▶ _Task_
Send back the whole listing untouched.

▶ _Given data_
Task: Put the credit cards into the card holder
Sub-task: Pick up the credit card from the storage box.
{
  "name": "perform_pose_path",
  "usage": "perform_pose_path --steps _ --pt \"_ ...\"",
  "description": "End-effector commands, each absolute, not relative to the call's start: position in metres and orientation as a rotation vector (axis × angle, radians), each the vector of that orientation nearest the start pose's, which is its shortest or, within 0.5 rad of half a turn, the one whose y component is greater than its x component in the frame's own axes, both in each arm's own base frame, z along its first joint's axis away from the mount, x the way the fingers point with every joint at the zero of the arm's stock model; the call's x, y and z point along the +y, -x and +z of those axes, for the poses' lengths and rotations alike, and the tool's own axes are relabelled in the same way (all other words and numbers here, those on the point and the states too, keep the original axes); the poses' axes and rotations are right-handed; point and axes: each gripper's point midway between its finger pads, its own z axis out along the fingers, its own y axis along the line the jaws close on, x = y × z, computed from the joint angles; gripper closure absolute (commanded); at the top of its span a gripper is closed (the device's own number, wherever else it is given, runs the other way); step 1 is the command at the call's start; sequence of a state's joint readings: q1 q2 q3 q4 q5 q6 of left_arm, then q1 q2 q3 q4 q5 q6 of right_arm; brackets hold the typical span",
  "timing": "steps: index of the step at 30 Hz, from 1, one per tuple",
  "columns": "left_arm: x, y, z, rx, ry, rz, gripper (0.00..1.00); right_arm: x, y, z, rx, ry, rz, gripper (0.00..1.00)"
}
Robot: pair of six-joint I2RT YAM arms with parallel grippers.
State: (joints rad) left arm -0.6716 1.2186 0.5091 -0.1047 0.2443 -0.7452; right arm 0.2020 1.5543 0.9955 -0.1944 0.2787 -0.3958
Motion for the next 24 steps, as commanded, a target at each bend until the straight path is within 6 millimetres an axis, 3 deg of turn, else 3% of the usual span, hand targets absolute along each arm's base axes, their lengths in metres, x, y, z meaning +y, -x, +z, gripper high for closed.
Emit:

▶ _Completed exercise_
Task: Put the credit cards into the card holder
Sub-task: Pick up the credit card from the storage box.
{
  "name": "perform_pose_path",
  "usage": "perform_pose_path --steps _ --pt \"_ ...\"",
  "description": "End-effector commands, each absolute, not relative to the call's start: position in metres and orientation as a rotation vector (axis × angle, radians), each the vector of that orientation nearest the start pose's, which is its shortest or, within 0.5 rad of half a turn, the one whose y component is greater than its x component in the frame's own axes, both in each arm's own base frame, z along its first joint's axis away from the mount, x the way the fingers point with every joint at the zero of the arm's stock model; the call's x, y and z point along the +y, -x and +z of those axes, for the poses' lengths and rotations alike, and the tool's own axes are relabelled in the same way (all other words and numbers here, those on the point and the states too, keep the original axes); the poses' axes and rotations are right-handed; point and axes: each gripper's point midway between its finger pads, its own z axis out along the fingers, its own y axis along the line the jaws close on, x = y × z, computed from the joint angles; gripper closure absolute (commanded); at the top of its span a gripper is closed (the device's own number, wherever else it is given, runs the other way); step 1 is the command at the call's start; sequence of a state's joint readings: q1 q2 q3 q4 q5 q6 of left_arm, then q1 q2 q3 q4 q5 q6 of right_arm; brackets hold the typical span",
  "timing": "steps: index of the step at 30 Hz, from 1, one per tuple",
  "columns": "left_arm: x, y, z, rx, ry, rz, gripper (0.00..1.00); right_arm: x, y, z, rx, ry, rz, gripper (0.00..1.00)"
}
Robot: pair of six-joint I2RT YAM arms with parallel grippers.
State: (joints rad) left arm -0.6716 1.2186 0.5091 -0.1047 0.2443 -0.7452; right arm 0.2020 1.5543 0.9955 -0.1944 0.2787 -0.3958
Motion for the next 24 steps, as commanded, a target at each bend until the straight path is within 6 millimetres an axis, 3 deg of turn, else 3% of the usual span, hand targets absolute along each arm's base axes, their lengths in metres, x, y, z meaning +y, -x, +z, gripper high for closed.
Emit:

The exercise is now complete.